**YOUR INSTRUCTIONS:** Count the lines in the entries that contain the string "small". State nothing but the number.

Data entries

§

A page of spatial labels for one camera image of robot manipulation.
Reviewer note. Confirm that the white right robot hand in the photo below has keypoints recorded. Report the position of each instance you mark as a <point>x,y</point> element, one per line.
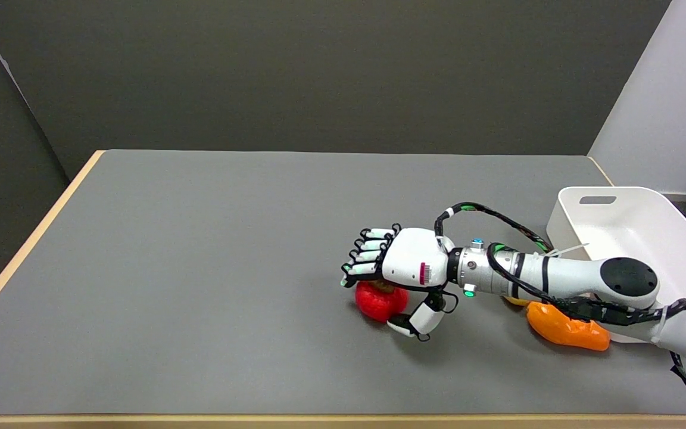
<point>405,265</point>

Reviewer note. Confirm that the red tomato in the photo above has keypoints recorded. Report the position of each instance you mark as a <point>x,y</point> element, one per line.
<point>379,301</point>

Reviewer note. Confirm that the yellow orange fruit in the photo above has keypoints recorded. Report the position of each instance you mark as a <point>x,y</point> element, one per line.
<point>517,301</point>

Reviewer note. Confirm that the orange sweet potato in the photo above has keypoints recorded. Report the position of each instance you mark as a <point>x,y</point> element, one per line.
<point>566,328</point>

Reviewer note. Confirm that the white plastic bin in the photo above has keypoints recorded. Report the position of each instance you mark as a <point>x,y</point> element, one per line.
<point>635,226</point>

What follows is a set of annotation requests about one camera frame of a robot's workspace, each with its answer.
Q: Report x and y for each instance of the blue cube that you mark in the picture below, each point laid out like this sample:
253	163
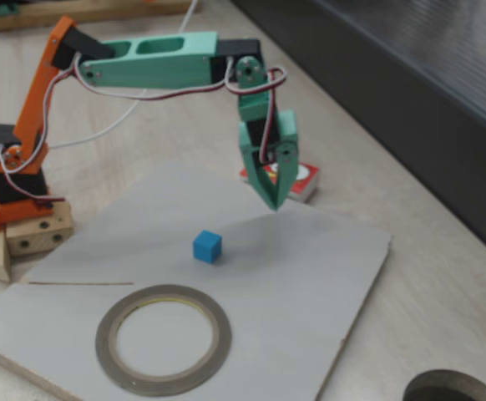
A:
205	248

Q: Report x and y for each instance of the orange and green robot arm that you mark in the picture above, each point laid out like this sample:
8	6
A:
155	71

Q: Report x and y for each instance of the grey board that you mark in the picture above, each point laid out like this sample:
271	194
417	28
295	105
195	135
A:
268	292

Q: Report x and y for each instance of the green gripper black servo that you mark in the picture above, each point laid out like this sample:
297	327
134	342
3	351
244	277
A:
255	162

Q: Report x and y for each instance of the long wooden plank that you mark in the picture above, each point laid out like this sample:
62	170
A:
101	12

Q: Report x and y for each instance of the wooden block with screw holes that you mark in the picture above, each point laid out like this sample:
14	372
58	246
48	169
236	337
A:
38	240

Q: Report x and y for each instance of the dark ribbed glass partition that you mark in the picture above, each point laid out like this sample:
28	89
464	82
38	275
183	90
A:
393	83

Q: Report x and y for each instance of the red cartoon print box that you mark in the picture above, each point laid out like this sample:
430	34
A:
307	179

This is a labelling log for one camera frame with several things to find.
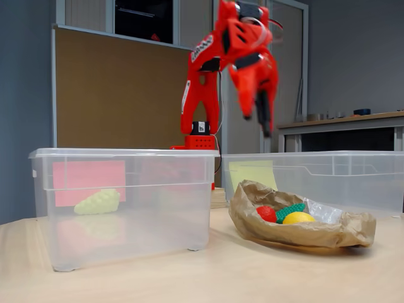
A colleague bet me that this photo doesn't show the yellow toy lemon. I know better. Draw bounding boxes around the yellow toy lemon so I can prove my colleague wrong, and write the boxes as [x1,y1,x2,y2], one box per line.
[282,211,316,225]

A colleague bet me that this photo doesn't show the black device in cabinet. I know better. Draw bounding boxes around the black device in cabinet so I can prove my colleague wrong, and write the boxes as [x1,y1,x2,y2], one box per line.
[114,0,174,44]

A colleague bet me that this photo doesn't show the pink paper note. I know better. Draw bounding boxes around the pink paper note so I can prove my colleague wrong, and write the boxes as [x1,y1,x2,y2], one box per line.
[52,160,128,208]

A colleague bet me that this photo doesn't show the crumpled brown paper bag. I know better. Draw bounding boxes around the crumpled brown paper bag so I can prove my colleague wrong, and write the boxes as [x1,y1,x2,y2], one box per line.
[227,179,377,250]

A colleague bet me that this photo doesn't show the cork pin board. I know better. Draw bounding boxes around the cork pin board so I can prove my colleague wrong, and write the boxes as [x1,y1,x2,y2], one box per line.
[52,24,218,149]

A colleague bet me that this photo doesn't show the red toy strawberry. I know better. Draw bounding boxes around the red toy strawberry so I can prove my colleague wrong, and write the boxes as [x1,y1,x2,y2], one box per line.
[256,205,278,223]

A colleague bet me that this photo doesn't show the sideboard with wooden top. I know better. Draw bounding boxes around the sideboard with wooden top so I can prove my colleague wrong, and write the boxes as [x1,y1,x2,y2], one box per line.
[277,110,404,153]

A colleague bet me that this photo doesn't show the yellow paper note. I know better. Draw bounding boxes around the yellow paper note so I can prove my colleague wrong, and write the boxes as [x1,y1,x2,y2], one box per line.
[229,160,278,192]

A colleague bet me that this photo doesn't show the light green toy grapes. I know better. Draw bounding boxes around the light green toy grapes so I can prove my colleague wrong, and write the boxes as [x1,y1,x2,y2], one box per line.
[74,188,121,215]

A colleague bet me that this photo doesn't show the clear plastic bin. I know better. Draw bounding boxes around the clear plastic bin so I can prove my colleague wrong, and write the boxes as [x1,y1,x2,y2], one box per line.
[220,150,404,218]
[28,147,220,272]

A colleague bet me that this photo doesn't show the dark green bumpy toy vegetable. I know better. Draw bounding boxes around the dark green bumpy toy vegetable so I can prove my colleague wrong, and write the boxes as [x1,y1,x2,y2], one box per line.
[276,203,306,224]

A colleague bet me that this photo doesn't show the black power cable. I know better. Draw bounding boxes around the black power cable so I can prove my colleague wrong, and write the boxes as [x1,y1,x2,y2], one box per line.
[214,135,223,175]

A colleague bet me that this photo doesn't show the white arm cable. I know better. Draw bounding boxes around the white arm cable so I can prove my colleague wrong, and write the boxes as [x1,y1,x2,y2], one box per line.
[242,17,283,45]

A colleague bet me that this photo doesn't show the tall grey cabinet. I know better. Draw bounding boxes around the tall grey cabinet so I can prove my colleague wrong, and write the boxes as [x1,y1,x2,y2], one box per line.
[56,0,309,153]

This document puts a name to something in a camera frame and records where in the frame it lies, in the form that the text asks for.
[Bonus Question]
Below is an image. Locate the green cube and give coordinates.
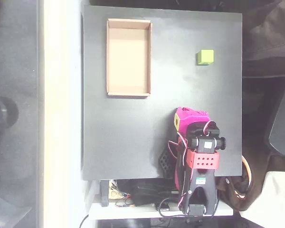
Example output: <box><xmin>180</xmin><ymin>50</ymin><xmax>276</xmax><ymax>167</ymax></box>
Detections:
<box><xmin>196</xmin><ymin>49</ymin><xmax>215</xmax><ymax>65</ymax></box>

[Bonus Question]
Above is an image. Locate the white shelf board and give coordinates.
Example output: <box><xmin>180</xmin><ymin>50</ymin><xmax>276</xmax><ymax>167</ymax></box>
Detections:
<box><xmin>88</xmin><ymin>201</ymin><xmax>234</xmax><ymax>220</ymax></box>

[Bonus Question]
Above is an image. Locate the small wooden piece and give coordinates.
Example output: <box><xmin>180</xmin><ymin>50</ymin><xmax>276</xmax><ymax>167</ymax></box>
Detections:
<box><xmin>108</xmin><ymin>187</ymin><xmax>124</xmax><ymax>200</ymax></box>

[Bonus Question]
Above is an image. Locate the brown bag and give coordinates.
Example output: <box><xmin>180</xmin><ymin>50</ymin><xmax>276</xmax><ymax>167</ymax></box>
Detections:
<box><xmin>216</xmin><ymin>154</ymin><xmax>269</xmax><ymax>212</ymax></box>

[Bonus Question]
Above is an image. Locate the cardboard box tray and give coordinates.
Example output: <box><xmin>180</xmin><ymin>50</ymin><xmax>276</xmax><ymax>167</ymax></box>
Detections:
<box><xmin>106</xmin><ymin>18</ymin><xmax>152</xmax><ymax>97</ymax></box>

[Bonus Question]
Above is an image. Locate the black power cable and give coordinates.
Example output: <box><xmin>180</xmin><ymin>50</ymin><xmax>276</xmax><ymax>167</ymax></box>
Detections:
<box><xmin>79</xmin><ymin>213</ymin><xmax>90</xmax><ymax>228</ymax></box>

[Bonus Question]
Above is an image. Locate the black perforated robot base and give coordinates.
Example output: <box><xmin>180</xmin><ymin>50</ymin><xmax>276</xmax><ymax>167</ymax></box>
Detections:
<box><xmin>158</xmin><ymin>145</ymin><xmax>179</xmax><ymax>179</ymax></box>

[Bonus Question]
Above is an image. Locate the small black controller board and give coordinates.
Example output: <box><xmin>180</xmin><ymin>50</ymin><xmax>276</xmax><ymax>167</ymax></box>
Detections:
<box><xmin>155</xmin><ymin>201</ymin><xmax>171</xmax><ymax>212</ymax></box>

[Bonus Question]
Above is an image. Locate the white cloth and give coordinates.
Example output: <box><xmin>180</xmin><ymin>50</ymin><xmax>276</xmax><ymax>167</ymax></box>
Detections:
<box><xmin>239</xmin><ymin>171</ymin><xmax>285</xmax><ymax>228</ymax></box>

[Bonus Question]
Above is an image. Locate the black office chair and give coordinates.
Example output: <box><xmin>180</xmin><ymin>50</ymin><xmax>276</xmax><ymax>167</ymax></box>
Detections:
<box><xmin>263</xmin><ymin>68</ymin><xmax>285</xmax><ymax>156</ymax></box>

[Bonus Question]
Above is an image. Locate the brown jacket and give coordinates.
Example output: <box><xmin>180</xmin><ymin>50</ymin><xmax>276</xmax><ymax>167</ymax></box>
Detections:
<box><xmin>242</xmin><ymin>0</ymin><xmax>285</xmax><ymax>63</ymax></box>

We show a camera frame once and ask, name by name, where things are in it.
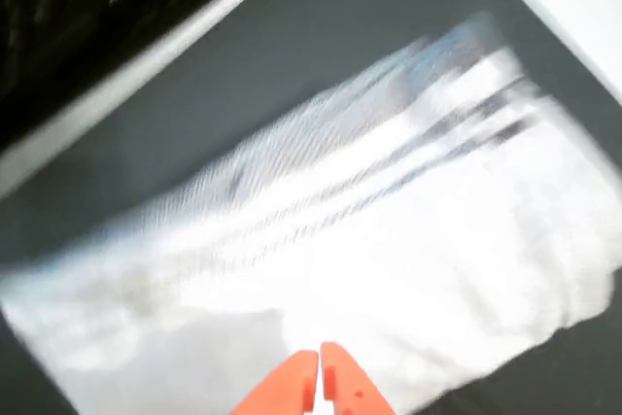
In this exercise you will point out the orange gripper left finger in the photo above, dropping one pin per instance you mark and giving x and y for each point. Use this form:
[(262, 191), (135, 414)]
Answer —
[(286, 386)]

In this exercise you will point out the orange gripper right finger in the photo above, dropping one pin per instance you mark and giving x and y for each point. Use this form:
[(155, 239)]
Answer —
[(350, 381)]

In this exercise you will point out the white grey-striped towel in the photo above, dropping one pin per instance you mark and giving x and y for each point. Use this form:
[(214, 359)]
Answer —
[(364, 250)]

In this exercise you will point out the dark grey desk mat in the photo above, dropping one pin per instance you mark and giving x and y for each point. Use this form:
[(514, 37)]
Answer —
[(301, 45)]

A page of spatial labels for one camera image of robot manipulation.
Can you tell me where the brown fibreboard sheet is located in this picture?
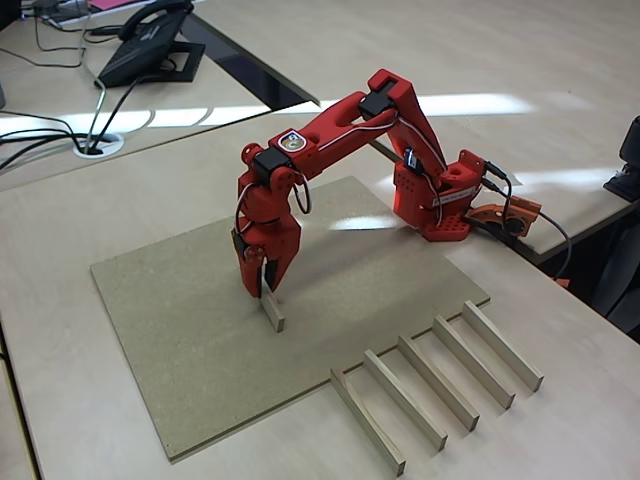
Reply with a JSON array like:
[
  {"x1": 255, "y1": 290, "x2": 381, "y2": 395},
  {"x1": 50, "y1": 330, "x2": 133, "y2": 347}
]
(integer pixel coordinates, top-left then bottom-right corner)
[{"x1": 89, "y1": 175, "x2": 492, "y2": 465}]

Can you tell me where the black desk phone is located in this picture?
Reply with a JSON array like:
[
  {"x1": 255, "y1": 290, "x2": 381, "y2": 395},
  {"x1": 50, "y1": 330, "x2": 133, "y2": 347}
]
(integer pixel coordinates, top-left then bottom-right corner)
[{"x1": 96, "y1": 9, "x2": 207, "y2": 90}]

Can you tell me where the orange table clamp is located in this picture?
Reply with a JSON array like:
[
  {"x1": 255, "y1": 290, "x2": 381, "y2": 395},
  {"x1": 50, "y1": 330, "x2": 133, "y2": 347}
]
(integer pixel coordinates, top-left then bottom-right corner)
[{"x1": 464, "y1": 197, "x2": 542, "y2": 237}]

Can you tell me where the black phone handset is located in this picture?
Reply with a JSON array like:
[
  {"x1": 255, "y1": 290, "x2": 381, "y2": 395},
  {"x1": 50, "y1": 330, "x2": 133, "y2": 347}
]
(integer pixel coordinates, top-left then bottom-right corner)
[{"x1": 118, "y1": 0, "x2": 195, "y2": 42}]

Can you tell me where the pink folder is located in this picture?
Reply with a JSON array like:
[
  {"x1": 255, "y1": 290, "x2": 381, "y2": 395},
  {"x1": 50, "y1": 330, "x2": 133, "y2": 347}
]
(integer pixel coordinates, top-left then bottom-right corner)
[{"x1": 87, "y1": 0, "x2": 157, "y2": 12}]

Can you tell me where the black monitor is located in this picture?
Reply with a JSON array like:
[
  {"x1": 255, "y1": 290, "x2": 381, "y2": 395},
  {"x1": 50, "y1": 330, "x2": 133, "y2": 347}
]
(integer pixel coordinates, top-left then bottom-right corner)
[{"x1": 0, "y1": 0, "x2": 24, "y2": 32}]

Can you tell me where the white cable grommet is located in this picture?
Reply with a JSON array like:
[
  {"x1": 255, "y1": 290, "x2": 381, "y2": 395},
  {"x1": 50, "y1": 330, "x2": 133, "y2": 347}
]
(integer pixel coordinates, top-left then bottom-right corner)
[{"x1": 73, "y1": 132, "x2": 126, "y2": 160}]

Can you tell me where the dark phone cable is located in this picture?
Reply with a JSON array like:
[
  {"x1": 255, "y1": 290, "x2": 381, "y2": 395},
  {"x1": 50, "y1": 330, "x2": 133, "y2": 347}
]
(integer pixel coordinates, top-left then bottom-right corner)
[{"x1": 88, "y1": 58, "x2": 169, "y2": 151}]

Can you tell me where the green-grey cable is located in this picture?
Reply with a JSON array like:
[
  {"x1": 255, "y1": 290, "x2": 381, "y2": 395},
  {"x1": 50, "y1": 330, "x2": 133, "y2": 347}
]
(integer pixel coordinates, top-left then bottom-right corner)
[{"x1": 78, "y1": 7, "x2": 109, "y2": 149}]

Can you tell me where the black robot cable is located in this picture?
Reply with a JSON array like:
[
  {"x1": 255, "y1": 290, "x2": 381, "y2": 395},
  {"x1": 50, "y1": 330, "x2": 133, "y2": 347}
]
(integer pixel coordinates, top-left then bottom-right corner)
[{"x1": 479, "y1": 159, "x2": 515, "y2": 221}]

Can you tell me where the black thick cable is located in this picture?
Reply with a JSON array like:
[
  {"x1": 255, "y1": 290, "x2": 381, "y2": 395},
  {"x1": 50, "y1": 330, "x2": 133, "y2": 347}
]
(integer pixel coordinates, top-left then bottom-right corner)
[
  {"x1": 0, "y1": 110, "x2": 94, "y2": 151},
  {"x1": 0, "y1": 128, "x2": 81, "y2": 174}
]

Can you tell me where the thin grey cable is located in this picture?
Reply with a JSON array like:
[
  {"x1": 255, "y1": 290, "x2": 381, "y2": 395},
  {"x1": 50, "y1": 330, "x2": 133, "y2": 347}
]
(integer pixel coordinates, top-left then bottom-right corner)
[{"x1": 0, "y1": 14, "x2": 86, "y2": 69}]

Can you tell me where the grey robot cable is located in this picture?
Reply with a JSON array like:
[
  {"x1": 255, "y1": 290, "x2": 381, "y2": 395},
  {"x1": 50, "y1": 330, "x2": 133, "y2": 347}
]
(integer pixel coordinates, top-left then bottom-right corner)
[{"x1": 535, "y1": 209, "x2": 572, "y2": 281}]

§

**ANSWER TO THIS EXERCISE:** 2